Qualifying Widow or Widower
To file as a qualifying widow or widower, all the following must apply to you:
- You could have filed a joint return with your spouse for the tax year they died. It does not matter if you filed a joint return.
- Your spouse died less than 2 years before the tax year you're claiming the EITC and you did not remarry before the end of that year
- You paid more than half the cost of keeping up a home for the year
- You have a child or stepchild you can claim as a relative. This does not include a foster child.
- This child lived in your home all year, except for temporary absences. Note: There are exceptions for a child who was born or died during the year and for a kidnapped child. For more information, see Qualifying Child Rules, Residency.
- About Publication 501, Standard Deduction, and Filing Information
- Publication 519, U.S. Tax Guide for Aliens
Keeping up a Home
If you paid more than half the total cost to keep up a home during the tax year you file your taxes, you meet the requirement of paying more than half the cost of keeping up the home.
- Rent, mortgage interest, real estate taxes and home insurance
- Repairs and utilities
- Food eaten in the home
- Some costs paid with public assistance
Costs don't include:
- Money you got from Temporary Assistance for Needy Families or other public assistance programs
- Clothing, education and vacations expenses
- Medical treatment, medical insurance payments and prescription drugs
- Life insurance
- Transportation costs like insurance, lease payments or public transportation
- Rental value of a home you own
- Value of your services or those of a member of your household
U.S. Citizen or Resident Alien
To claim the EITC, you and your spouse (if filing jointly) must be U.S. citizens or resident aliens.
If you or your spouse were a nonresident alien for any part of the tax year, you can only claim the EITC if your filing status is married filing jointly and you or your spouse is a:
- U.S. Citizen with a valid Social Security number or
- Resident alien who was in the U.S. at least 6 months of the year you're filing for and has a valid Social Security number
Claim the EITC Without a Qualifying Child
You are eligible to claim the EITC without a qualifying child if you meet all the following rules.
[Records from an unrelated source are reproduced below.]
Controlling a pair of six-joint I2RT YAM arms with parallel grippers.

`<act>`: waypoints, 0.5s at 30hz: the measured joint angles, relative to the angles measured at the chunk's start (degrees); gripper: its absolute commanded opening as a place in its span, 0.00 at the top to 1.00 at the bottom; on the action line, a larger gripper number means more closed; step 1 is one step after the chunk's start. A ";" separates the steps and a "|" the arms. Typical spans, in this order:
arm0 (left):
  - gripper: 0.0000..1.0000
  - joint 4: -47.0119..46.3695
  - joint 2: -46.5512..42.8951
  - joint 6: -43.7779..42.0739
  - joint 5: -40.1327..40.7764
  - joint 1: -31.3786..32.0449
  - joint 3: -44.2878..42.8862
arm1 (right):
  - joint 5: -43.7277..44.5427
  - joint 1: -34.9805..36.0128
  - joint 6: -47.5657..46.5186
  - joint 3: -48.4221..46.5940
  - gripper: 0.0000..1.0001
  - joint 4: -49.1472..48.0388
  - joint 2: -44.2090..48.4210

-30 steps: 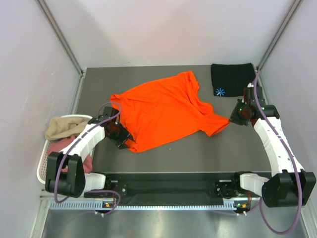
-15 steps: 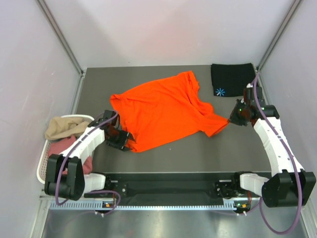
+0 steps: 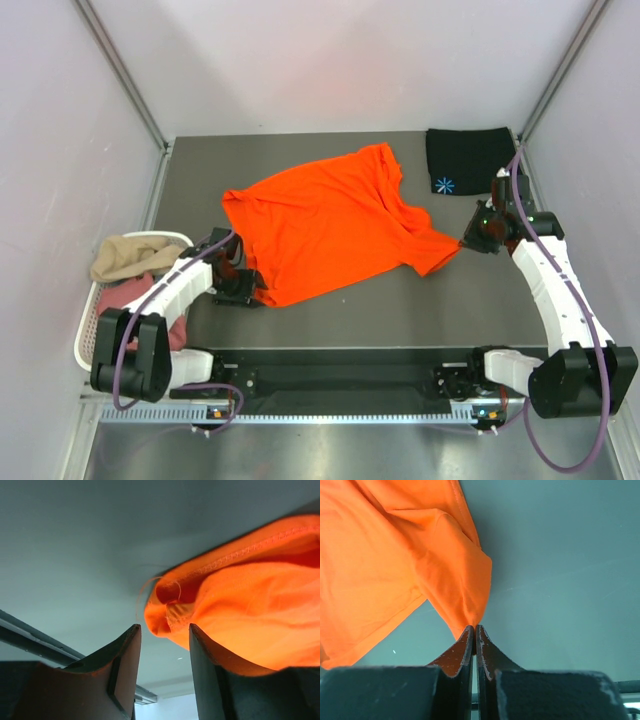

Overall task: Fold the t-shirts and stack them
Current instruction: Flatten the tshirt out

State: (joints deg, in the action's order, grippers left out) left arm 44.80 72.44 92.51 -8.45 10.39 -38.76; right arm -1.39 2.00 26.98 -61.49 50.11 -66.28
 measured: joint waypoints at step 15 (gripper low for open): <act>0.63 -2.95 4.98 1.27 0.59 0.00 -0.02 | 0.22 0.09 -0.76 -0.13 1.00 0.00 -0.90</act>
State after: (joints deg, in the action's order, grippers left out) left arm 41.85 77.43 93.78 -7.86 10.39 -38.79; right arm -1.17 2.09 26.22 -61.63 50.11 -67.18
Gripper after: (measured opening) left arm 0.375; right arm 0.009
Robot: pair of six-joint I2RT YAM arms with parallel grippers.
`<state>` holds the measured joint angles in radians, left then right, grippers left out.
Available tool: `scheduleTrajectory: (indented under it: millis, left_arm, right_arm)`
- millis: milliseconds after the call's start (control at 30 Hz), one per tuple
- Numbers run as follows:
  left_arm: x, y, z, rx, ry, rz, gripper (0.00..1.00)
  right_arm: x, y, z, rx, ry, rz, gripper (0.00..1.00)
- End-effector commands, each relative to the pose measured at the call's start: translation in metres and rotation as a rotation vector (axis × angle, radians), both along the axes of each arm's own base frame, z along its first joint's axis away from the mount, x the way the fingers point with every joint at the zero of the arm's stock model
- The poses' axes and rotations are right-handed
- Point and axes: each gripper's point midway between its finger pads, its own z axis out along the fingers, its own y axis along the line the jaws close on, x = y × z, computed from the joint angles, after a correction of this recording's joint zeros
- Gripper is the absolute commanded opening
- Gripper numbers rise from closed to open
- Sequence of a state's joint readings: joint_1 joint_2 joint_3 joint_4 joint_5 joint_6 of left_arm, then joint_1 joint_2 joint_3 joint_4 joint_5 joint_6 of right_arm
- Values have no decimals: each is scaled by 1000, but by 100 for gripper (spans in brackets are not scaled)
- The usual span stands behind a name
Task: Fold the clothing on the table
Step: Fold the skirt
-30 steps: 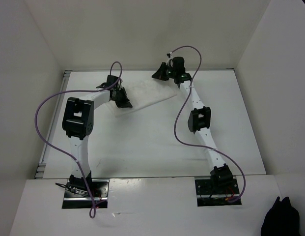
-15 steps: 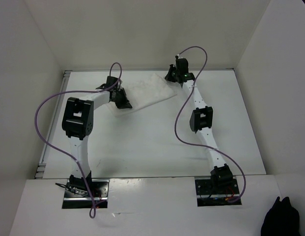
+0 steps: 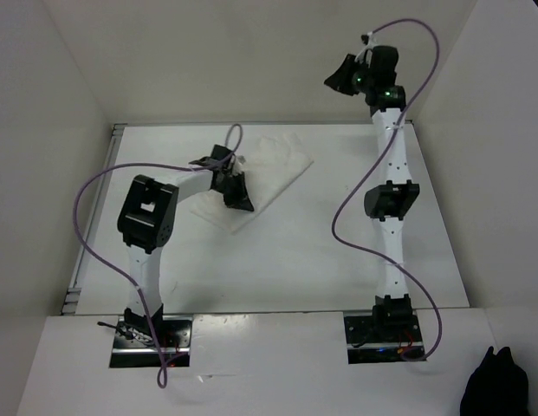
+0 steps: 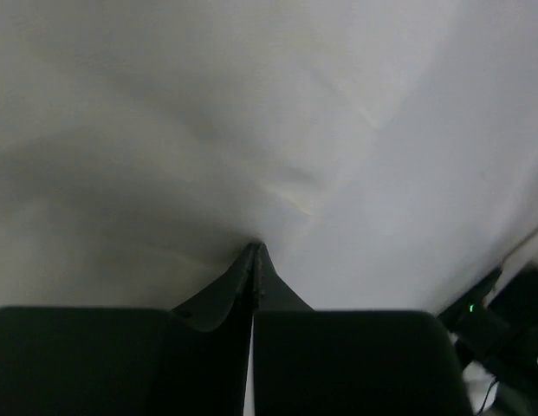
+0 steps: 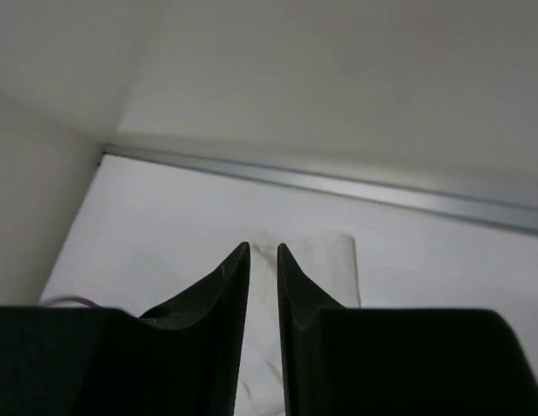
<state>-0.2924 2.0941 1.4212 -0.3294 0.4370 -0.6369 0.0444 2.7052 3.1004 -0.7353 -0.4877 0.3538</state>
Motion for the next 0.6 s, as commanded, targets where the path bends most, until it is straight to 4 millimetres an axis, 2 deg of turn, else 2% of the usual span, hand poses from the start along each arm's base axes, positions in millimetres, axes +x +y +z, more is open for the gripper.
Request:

You (and your spouse if you file a joint tax return) must:
- Meet the EITC basic qualifying rules
- Have your main home in the United States Virgin Islands for more than half the tax year
- Not be claimed as a qualifying child on anyone else's tax return
- Be at least age 18 at the end of the tax year (usually Dec. 31)
- The minimum age to claim the EIC is generally age 19; however, if you are a qualified former foster youth or a qualified homeless youth, you need to be at least age 18.
- If you are a specified student (other than a qualified former foster youth or a qualified homeless youth), you need to be at least age 24.